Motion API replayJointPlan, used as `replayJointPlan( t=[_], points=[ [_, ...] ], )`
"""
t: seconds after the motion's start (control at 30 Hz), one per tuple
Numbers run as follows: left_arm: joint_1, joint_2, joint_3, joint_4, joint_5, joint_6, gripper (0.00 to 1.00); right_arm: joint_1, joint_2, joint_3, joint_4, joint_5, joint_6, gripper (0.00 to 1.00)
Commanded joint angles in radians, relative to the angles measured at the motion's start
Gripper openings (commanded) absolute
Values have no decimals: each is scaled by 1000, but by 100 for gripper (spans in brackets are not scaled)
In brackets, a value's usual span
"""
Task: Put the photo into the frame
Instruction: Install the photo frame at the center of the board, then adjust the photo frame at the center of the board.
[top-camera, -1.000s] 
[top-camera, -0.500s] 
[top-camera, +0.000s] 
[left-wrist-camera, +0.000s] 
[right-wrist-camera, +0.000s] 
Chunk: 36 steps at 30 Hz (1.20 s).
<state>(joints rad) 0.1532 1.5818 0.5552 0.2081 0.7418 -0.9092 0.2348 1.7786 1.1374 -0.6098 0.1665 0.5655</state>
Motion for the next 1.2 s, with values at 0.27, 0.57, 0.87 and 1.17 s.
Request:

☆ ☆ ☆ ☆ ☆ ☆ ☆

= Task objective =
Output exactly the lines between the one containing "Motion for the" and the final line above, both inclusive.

= Written answer =
Motion for the next 1.2 s, with values at 0.27, 0.57, 0.87 and 1.17 s.
Request:

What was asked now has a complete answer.